#### [WHAT THE TASK ASKS]
Filter the listing below for "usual" and report every line that has it.

#### [GIVEN DATA]
++++
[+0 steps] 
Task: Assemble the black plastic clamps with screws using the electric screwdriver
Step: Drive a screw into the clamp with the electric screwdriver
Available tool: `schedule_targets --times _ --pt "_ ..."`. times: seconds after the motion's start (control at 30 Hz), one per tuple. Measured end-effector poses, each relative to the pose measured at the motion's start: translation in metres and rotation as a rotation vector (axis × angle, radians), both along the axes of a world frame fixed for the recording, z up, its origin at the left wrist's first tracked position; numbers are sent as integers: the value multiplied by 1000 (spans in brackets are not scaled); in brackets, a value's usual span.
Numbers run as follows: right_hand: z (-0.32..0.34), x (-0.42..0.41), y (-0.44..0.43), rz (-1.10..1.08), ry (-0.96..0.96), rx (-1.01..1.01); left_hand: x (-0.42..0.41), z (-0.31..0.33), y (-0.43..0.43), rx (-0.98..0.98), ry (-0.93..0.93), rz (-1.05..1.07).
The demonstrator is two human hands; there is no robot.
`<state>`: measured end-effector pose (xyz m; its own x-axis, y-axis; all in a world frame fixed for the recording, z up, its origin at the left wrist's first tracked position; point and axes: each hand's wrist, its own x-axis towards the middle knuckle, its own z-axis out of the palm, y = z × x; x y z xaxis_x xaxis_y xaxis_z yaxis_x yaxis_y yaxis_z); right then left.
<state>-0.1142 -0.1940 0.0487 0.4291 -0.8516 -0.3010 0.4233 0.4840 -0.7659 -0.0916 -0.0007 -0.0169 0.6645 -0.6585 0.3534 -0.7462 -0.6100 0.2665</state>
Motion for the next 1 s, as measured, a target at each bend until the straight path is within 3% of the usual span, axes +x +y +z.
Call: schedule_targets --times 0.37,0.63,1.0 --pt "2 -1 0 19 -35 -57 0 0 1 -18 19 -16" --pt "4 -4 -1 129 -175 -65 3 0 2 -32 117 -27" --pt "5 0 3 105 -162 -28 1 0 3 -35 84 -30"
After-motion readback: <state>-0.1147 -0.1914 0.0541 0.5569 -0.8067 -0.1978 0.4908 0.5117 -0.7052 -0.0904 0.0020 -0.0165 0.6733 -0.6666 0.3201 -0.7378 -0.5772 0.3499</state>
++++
#### [REPLY]
Available tool: `schedule_targets --times _ --pt "_ ..."`. times: seconds after the motion's start (control at 30 Hz), one per tuple. Measured end-effector poses, each relative to the pose measured at the motion's start: translation in metres and rotation as a rotation vector (axis × angle, radians), both along the axes of a world frame fixed for the recording, z up, its origin at the left wrist's first tracked position; numbers are sent as integers: the value multiplied by 1000 (spans in brackets are not scaled); in brackets, a value's usual span.
Motion for the next 1 s, as measured, a target at each bend until the straight path is within 3% of the usual span, axes +x +y +z.

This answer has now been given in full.